The task: Line by line, copy the material below exactly.

Dataset content:
====================

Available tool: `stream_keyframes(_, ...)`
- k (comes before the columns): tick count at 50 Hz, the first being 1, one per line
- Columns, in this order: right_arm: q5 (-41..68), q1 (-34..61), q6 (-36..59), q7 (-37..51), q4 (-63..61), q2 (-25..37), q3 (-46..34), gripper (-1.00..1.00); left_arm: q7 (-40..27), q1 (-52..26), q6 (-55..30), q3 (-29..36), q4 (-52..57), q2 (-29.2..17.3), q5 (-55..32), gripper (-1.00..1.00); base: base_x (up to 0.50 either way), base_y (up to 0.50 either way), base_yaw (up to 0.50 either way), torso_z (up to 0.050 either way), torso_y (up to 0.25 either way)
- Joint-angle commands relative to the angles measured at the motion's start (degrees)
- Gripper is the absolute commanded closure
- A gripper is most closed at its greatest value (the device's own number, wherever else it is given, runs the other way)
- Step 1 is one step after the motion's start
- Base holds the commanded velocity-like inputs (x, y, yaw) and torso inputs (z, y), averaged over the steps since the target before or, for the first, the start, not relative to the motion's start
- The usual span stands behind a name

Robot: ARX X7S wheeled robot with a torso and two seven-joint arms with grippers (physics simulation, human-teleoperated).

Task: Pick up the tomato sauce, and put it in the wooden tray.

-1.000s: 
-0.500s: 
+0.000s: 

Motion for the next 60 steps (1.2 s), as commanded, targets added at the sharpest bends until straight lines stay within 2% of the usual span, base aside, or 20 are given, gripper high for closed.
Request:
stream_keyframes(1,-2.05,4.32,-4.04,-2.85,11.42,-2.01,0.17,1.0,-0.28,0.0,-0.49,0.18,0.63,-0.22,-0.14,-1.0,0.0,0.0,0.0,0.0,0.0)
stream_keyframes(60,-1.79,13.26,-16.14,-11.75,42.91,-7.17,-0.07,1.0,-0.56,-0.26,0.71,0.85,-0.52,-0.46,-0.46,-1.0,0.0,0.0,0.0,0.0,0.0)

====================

Output for this exercise:
Available tool: `stream_keyframes(_, ...)`
- k (comes before the columns): tick count at 50 Hz, the first being 1, one per line
- Columns, in this order: right_arm: q5 (-41..68), q1 (-34..61), q6 (-36..59), q7 (-37..51), q4 (-63..61), q2 (-25..37), q3 (-46..34), gripper (-1.00..1.00); left_arm: q7 (-40..27), q1 (-52..26), q6 (-55..30), q3 (-29..36), q4 (-52..57), q2 (-29.2..17.3), q5 (-55..32), gripper (-1.00..1.00); base: base_x (up to 0.50 either way), base_y (up to 0.50 either way), base_yaw (up to 0.50 either way), torso_z (up to 0.050 either way), torso_y (up to 0.25 either way)
- Joint-angle commands relative to the angles measured at the motion's start (degrees)
- Gripper is the absolute commanded closure
- A gripper is most closed at its greatest value (the device's own number, wherever else it is given, runs the other way)
- Step 1 is one step after the motion's start
- Base holds the commanded velocity-like inputs (x, y, yaw) and torso inputs (z, y), averaged over the steps since the target before or, for the first, the start, not relative to the motion's start
- The usual span stands behind a name

Robot: ARX X7S wheeled robot with a torso and two seven-joint arms with grippers (physics simulation, human-teleoperated).

Task: Pick up the tomato sauce, and put it in the wooden tray.

-1.000s: 
-0.500s: 
+0.000s: 

Motion for the next 60 steps (1.2 s), as commanded, targets added at the sharpest bends until straight lines stay within 2% of the usual span, base aside, or 20 are given, gripper high for closed.
Request:
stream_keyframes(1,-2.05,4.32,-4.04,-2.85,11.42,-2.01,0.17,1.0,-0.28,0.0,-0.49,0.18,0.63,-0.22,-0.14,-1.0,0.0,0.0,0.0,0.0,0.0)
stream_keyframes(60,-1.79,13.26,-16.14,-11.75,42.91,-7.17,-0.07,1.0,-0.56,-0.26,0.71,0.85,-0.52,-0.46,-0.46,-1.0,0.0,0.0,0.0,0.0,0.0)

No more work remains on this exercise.